_Work item_
The lines to copy from the data below are those that hold the string "black".

(Stored items from a collection)
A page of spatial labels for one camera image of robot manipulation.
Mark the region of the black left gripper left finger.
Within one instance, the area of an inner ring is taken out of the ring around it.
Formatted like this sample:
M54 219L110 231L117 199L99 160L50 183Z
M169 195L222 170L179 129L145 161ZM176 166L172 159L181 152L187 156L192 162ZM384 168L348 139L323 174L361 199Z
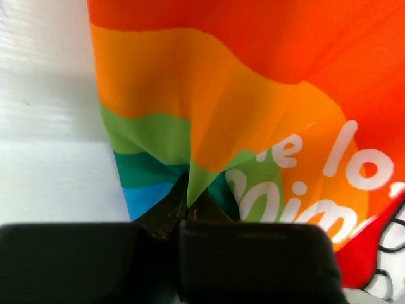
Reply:
M133 222L1 226L2 303L186 303L173 233L188 175Z

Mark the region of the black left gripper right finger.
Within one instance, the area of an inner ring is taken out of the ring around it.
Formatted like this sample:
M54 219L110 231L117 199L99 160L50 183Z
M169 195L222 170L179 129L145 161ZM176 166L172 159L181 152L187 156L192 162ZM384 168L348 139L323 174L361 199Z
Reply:
M183 303L345 303L325 231L311 224L230 220L202 195L178 214Z

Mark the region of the rainbow red kids jacket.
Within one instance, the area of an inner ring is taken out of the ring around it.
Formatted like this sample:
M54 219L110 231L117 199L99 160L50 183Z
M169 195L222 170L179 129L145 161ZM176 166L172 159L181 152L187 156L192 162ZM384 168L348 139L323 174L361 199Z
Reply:
M404 295L403 1L87 5L131 219L188 174L188 206L316 224L345 288Z

_Result_
Mark the region of the black left gripper left finger.
Mark the region of the black left gripper right finger.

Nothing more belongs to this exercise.